DIRECTIONS FOR THIS TASK
Filter the data for lines with the word "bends", then copy every line so identified.

Records drawn from a dataset
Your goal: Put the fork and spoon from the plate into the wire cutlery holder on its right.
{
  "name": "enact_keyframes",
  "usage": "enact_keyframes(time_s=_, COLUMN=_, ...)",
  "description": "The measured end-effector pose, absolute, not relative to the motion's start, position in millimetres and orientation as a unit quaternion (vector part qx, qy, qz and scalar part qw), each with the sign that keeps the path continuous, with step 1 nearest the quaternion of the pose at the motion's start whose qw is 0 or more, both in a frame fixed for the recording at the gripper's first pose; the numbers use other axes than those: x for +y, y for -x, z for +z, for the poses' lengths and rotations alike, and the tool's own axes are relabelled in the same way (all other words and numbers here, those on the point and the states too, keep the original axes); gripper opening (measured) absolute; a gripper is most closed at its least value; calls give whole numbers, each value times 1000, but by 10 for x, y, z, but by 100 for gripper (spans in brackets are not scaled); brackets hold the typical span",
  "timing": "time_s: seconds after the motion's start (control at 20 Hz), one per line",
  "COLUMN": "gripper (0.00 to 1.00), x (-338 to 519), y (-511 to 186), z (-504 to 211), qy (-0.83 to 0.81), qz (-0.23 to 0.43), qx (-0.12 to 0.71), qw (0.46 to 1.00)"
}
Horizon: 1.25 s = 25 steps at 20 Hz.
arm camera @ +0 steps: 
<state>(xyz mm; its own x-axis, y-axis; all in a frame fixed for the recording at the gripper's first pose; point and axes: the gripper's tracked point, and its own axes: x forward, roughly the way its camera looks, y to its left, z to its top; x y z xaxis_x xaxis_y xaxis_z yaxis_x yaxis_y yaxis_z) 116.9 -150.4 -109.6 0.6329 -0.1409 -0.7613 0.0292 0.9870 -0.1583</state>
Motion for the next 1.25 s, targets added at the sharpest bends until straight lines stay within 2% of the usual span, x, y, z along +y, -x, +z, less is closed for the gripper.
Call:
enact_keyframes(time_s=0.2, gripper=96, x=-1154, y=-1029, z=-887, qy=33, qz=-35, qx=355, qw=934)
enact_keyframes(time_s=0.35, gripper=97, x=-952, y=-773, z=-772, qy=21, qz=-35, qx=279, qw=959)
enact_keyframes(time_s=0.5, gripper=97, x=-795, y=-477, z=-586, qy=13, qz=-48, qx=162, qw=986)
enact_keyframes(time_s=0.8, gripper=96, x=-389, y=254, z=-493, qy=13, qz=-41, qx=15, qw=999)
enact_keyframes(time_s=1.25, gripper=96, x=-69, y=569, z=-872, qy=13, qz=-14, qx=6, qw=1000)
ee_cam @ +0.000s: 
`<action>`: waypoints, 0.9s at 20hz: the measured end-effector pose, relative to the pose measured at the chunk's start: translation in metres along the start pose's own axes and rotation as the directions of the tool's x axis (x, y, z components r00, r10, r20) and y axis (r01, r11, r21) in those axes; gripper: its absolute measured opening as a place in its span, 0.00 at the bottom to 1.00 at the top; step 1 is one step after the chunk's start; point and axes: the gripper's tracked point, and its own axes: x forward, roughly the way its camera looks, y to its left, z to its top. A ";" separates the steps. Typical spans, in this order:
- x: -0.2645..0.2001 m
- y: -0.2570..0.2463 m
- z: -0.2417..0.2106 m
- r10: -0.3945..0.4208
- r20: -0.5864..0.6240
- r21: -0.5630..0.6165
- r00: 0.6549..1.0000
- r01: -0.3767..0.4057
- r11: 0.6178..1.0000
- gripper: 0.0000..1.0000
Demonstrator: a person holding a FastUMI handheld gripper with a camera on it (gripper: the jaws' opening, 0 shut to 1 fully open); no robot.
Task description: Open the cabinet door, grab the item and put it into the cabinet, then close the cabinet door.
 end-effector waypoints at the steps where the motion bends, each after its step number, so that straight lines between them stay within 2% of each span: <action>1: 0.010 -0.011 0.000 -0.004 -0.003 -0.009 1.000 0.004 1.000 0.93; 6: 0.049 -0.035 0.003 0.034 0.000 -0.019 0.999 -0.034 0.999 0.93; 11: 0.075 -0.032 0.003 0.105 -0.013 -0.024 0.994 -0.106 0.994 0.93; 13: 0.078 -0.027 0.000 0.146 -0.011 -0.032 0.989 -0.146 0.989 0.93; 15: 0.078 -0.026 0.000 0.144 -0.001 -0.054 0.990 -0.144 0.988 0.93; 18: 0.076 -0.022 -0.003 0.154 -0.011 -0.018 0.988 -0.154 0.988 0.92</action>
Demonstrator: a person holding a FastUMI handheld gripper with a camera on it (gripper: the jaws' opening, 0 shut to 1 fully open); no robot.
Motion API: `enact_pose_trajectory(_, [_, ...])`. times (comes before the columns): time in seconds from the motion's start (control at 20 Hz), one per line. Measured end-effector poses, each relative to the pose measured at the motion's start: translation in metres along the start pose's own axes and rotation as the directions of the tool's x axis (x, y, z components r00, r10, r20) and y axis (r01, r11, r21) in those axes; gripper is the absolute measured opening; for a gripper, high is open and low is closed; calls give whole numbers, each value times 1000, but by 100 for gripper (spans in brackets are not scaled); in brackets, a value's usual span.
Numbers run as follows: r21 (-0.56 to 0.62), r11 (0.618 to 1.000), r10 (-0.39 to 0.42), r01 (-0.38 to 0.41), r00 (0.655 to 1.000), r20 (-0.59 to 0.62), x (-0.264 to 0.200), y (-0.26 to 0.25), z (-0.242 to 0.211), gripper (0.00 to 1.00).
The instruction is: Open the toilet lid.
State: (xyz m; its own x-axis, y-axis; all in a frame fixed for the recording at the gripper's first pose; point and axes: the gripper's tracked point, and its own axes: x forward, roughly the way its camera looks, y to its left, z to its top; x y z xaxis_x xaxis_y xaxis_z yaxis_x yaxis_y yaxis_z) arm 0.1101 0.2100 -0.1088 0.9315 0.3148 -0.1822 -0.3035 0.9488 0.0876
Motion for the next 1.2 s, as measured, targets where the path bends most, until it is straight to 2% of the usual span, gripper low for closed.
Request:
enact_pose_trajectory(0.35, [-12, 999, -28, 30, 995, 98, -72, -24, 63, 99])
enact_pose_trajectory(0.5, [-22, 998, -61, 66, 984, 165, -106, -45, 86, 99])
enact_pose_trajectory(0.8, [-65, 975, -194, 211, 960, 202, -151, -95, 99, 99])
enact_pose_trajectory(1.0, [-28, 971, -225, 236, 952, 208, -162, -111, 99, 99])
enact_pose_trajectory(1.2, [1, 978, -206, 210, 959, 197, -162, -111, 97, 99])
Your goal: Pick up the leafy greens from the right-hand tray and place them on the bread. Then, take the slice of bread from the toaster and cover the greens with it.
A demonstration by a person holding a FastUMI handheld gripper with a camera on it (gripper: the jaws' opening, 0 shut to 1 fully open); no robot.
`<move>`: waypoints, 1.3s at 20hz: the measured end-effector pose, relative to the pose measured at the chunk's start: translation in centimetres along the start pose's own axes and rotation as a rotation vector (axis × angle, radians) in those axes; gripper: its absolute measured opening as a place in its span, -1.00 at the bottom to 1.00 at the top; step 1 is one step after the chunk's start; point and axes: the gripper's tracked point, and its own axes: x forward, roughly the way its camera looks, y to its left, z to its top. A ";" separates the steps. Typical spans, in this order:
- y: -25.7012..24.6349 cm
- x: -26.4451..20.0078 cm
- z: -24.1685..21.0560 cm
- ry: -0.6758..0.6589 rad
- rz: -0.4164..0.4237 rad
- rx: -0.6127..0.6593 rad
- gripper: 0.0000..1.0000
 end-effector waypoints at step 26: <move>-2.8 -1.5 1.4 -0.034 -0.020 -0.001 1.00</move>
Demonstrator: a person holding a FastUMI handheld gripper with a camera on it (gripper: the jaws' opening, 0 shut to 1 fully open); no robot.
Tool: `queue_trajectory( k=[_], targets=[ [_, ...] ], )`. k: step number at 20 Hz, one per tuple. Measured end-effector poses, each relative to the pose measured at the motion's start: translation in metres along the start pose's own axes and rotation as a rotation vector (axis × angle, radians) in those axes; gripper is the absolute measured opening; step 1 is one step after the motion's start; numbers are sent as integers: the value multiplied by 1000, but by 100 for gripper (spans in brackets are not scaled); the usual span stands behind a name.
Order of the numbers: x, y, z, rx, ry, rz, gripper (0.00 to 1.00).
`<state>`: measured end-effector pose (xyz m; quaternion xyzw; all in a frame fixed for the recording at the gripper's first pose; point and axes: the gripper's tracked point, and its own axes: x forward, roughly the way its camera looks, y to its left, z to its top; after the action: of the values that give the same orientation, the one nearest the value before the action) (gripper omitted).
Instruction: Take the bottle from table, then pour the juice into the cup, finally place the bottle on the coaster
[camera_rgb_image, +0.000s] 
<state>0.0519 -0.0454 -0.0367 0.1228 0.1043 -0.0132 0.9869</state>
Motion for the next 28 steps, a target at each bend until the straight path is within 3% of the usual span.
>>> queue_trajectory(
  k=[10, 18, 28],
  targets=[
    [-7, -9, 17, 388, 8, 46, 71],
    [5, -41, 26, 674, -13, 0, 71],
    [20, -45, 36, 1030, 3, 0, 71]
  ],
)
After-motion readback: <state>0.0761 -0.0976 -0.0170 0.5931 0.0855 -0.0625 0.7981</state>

SOLVED EXERCISE
Motion for the next 1.25 s, targets added at the sharpest bends until straight lines stay within 2% of the usual span, x, y, z along +y, -x, +z, less is closed for the gripper.
 end-effector waypoints at the steps where the motion bends, each after its step number, so that straight lines between them stay within 2% of each span: <action>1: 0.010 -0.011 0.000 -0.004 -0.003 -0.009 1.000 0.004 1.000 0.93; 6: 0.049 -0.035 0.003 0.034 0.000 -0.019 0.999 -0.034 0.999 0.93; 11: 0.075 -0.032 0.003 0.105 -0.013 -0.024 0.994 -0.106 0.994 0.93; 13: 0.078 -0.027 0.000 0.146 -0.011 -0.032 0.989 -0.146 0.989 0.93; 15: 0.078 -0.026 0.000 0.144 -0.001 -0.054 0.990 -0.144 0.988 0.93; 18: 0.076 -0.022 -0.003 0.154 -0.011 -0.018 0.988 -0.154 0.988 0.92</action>
Motion for the next 1.2 s, as measured, targets where the path bends most, until it is straight to 2% of the usual span, gripper low for closed.

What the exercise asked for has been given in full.